## Task instructions
If a line contains "target: terry cloth texture", it is the last one to write out; begin with the first line of the records and copy each exactly.

Source records:
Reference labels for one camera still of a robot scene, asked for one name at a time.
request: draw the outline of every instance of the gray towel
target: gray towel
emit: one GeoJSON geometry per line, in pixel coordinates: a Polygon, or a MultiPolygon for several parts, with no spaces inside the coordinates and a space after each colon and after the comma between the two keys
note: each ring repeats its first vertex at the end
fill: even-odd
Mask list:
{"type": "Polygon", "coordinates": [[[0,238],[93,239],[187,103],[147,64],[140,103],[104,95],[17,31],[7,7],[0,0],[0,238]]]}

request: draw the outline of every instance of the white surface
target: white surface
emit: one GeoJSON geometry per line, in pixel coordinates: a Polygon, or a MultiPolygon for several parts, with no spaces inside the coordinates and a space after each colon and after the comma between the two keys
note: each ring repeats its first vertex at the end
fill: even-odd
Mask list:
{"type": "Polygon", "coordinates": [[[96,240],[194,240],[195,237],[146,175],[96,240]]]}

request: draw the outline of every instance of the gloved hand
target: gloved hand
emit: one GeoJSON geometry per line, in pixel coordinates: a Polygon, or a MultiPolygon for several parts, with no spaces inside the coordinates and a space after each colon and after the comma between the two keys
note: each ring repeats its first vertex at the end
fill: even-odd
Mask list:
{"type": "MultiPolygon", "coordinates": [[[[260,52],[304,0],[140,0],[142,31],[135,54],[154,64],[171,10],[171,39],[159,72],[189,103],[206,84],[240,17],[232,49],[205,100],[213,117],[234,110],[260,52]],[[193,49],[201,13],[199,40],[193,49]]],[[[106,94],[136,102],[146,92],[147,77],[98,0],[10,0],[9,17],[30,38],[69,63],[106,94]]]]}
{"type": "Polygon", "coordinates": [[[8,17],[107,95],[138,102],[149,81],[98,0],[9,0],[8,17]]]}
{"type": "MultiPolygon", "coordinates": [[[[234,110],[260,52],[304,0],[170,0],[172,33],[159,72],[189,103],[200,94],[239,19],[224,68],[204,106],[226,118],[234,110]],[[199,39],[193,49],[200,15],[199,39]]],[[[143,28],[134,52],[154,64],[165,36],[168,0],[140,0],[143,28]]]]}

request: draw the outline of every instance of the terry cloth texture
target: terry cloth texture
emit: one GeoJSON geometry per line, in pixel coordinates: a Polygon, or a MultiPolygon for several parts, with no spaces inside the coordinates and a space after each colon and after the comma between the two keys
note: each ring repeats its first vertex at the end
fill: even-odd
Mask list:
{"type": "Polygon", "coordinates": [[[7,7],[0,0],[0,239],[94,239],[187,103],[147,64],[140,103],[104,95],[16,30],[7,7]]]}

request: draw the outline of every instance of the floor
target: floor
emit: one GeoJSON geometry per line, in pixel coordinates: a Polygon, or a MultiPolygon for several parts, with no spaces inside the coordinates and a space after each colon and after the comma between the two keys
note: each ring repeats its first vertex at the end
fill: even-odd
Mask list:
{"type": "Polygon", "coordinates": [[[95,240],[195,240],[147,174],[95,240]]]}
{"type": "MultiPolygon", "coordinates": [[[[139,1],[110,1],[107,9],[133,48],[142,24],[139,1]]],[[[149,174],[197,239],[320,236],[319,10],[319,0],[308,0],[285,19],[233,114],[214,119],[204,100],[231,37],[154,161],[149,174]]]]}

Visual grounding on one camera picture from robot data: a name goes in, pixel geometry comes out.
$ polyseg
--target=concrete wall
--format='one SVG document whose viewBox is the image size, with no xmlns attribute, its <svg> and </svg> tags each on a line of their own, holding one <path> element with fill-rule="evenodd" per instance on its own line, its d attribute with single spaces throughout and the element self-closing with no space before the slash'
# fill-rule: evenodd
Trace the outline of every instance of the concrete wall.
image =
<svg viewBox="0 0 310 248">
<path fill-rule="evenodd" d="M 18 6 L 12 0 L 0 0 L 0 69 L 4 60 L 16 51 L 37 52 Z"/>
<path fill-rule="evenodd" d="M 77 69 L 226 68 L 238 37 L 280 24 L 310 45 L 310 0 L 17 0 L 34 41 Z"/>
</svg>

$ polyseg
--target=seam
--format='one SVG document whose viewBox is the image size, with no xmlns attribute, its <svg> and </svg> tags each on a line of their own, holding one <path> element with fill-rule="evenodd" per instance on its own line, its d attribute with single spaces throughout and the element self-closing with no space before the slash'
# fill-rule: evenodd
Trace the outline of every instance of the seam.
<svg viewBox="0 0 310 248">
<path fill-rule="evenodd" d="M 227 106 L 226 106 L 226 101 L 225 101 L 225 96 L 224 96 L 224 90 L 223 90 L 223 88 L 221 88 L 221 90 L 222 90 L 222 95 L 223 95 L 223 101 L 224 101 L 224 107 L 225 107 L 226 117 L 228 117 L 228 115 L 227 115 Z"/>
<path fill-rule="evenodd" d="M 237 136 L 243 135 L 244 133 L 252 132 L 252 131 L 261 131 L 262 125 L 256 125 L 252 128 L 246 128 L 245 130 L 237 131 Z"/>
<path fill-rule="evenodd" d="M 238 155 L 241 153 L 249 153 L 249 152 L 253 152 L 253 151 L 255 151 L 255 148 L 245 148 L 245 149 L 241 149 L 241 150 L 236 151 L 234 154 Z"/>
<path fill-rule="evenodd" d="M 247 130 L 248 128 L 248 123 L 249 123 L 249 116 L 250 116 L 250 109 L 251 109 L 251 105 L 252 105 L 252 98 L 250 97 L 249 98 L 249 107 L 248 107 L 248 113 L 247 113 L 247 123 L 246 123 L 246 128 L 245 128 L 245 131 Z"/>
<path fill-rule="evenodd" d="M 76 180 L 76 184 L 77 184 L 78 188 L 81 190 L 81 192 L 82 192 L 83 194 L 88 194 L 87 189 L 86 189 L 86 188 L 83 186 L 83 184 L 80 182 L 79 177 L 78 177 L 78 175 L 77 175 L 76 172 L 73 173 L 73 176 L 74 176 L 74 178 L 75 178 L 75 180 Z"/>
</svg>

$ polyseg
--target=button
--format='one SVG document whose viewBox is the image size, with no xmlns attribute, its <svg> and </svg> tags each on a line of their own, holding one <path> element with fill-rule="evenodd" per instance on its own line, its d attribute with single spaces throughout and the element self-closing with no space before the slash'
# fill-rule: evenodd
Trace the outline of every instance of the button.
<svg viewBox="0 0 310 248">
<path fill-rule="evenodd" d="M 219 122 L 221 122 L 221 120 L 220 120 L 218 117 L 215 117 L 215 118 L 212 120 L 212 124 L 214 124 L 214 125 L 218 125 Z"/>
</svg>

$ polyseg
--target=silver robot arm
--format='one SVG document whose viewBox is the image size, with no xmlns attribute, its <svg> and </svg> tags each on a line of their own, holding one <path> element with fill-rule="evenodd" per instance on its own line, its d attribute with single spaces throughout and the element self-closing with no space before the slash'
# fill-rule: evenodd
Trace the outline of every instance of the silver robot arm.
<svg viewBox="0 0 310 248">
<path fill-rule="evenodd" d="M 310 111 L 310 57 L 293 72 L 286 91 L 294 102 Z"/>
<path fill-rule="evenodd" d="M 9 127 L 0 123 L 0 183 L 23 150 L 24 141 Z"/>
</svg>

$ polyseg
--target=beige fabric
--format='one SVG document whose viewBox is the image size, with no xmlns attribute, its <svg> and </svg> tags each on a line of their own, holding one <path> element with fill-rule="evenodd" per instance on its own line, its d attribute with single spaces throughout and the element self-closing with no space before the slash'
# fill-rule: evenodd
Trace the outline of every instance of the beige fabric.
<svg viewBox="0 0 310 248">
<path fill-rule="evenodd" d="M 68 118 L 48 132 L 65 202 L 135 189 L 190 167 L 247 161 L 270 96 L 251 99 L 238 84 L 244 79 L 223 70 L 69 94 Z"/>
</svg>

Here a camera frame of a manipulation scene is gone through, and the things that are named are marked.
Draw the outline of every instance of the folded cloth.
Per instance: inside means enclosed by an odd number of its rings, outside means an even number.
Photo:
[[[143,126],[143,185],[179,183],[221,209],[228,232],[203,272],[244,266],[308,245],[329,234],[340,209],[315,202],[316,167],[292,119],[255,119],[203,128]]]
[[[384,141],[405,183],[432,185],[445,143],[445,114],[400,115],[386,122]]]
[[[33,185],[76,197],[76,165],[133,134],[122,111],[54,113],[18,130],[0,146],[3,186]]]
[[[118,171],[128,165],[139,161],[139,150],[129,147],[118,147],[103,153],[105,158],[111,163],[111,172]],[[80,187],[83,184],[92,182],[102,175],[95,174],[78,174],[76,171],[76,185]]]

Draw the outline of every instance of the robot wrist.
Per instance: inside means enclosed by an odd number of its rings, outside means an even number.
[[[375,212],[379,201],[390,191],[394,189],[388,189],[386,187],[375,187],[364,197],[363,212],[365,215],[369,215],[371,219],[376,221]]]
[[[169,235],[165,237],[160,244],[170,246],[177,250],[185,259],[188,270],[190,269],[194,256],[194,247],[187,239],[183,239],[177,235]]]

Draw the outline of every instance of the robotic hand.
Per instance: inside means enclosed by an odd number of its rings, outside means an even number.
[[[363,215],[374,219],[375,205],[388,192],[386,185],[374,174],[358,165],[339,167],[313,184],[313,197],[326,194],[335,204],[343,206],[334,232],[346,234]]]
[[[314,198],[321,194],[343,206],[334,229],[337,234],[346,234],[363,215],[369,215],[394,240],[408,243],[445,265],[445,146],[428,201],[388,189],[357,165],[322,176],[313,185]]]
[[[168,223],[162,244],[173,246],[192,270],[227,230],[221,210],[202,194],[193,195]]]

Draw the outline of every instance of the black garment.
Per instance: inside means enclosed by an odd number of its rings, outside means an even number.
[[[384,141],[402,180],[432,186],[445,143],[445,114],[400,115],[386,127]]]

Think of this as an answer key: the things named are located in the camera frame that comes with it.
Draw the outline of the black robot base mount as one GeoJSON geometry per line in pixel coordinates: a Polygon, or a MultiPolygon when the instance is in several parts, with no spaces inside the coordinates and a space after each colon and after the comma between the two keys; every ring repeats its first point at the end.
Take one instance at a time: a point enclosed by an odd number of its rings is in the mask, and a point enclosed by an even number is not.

## Exercise result
Reference labels for one camera still of a robot scene, asked for one name at a time.
request: draw the outline of every instance of the gray towel
target: gray towel
emit: one GeoJSON geometry per line, in pixel coordinates: a Polygon, or a MultiPolygon for several parts, with no spaces inside the coordinates and a space after each colon and after the comma between the two keys
note: each ring repeats its first vertex at the end
fill: even-odd
Mask list:
{"type": "Polygon", "coordinates": [[[0,238],[93,239],[187,103],[147,64],[140,103],[104,95],[17,31],[7,7],[0,0],[0,238]]]}

request: draw the outline of every instance of the white surface
target: white surface
emit: one GeoJSON geometry per line, in pixel coordinates: a Polygon, or a MultiPolygon for several parts, with no spaces inside the coordinates and a space after each colon and after the comma between the two keys
note: each ring repeats its first vertex at the end
fill: even-odd
Mask list:
{"type": "Polygon", "coordinates": [[[96,240],[194,240],[195,237],[146,175],[96,240]]]}

request: draw the outline of every instance of the gloved hand
target: gloved hand
emit: one GeoJSON geometry per line, in pixel coordinates: a Polygon, or a MultiPolygon for several parts, with no spaces inside the coordinates and a space after each colon and after the comma between the two keys
note: each ring repeats its first vertex at the end
fill: even-odd
Mask list:
{"type": "MultiPolygon", "coordinates": [[[[260,52],[304,0],[140,0],[142,31],[135,54],[154,64],[171,10],[171,39],[159,72],[189,103],[206,84],[240,17],[232,49],[205,100],[213,117],[234,110],[260,52]],[[193,49],[201,13],[199,40],[193,49]]],[[[106,94],[136,102],[146,92],[147,77],[98,0],[10,0],[9,17],[30,38],[69,63],[106,94]]]]}
{"type": "Polygon", "coordinates": [[[8,17],[107,95],[138,102],[149,81],[98,0],[9,0],[8,17]]]}
{"type": "MultiPolygon", "coordinates": [[[[234,110],[260,52],[304,0],[170,0],[172,33],[159,72],[189,103],[200,94],[239,19],[224,68],[204,106],[226,118],[234,110]],[[199,39],[193,49],[200,15],[199,39]]],[[[143,28],[134,52],[154,64],[165,36],[168,0],[140,0],[143,28]]]]}

request: draw the outline of every instance of the terry cloth texture
target: terry cloth texture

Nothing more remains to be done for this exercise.